Yes, it does tolerate a deviation well. But I remember DQ saying somethnig like this.
Here's one reference to the post I was talking about. In the thread I'd been suggesting "optimal" would be best if the training ratio matched your "real world" spam:ham ratio (which historically was somewhere around 75/25 here, but recently it's closer to 60/40).
Dan corrected me and said 50/50 was the goal to shoot for:
http://readlist.com/lists/incubator.apache.org/spamassassin-users/0/2046.html
Of course, my all-of-history ratio is about 96:4, and my recent training ratio is 90:10 (past day).
I agree on a personal scale it works wonders if you *continue* to feed it a proper diet.
Really, I think ratios are helpful, but a fresh feed of both seems more important. I totally agree with the above. between autolearn and forced training scripts, SA learns quite a bit of mail.

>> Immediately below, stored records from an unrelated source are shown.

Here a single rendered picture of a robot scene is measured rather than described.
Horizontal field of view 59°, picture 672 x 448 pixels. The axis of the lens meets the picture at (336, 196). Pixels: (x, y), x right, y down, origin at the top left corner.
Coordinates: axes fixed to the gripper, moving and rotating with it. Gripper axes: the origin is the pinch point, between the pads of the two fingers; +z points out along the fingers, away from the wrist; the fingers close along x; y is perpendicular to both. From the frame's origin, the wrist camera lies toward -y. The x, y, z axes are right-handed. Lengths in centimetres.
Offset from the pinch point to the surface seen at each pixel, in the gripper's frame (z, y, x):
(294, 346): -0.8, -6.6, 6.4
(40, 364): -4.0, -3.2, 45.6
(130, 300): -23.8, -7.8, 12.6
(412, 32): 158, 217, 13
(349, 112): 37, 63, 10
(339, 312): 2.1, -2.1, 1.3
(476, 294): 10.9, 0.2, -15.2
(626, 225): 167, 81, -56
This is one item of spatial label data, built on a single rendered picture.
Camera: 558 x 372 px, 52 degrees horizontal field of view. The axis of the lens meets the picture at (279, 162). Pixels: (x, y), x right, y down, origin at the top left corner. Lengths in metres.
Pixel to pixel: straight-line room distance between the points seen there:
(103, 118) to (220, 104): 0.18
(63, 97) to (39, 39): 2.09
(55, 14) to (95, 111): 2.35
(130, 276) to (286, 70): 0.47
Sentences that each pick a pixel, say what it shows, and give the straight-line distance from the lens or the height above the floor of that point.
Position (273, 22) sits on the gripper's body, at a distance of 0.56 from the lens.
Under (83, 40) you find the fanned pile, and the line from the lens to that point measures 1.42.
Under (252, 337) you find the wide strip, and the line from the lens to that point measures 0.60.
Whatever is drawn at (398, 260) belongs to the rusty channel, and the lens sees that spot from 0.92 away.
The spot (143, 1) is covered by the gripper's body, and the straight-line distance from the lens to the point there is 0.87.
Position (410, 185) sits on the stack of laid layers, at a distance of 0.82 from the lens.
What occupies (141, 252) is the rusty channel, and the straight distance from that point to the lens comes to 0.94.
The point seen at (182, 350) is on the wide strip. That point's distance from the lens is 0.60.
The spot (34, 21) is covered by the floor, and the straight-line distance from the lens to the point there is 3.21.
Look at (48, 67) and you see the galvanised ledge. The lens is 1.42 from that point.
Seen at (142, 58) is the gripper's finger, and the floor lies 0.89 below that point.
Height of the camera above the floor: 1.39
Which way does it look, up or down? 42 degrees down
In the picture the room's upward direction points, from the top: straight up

But when you get to a more general server side solution, I don't think the results are worth the effort, when one can write a simple rule faster then training.
I don't think that's true.. the autolearner is a big help here.. Although I force feed, SA autolearns more mail than my scripts feed it.
(64% of spam and 12% of ham get autolearned the way I'm set up, and I've not seen any learning errors so far. However, I do use a setup tweaked to avoid false ham learning, something I consider a major issue with the default autolearn threshold.)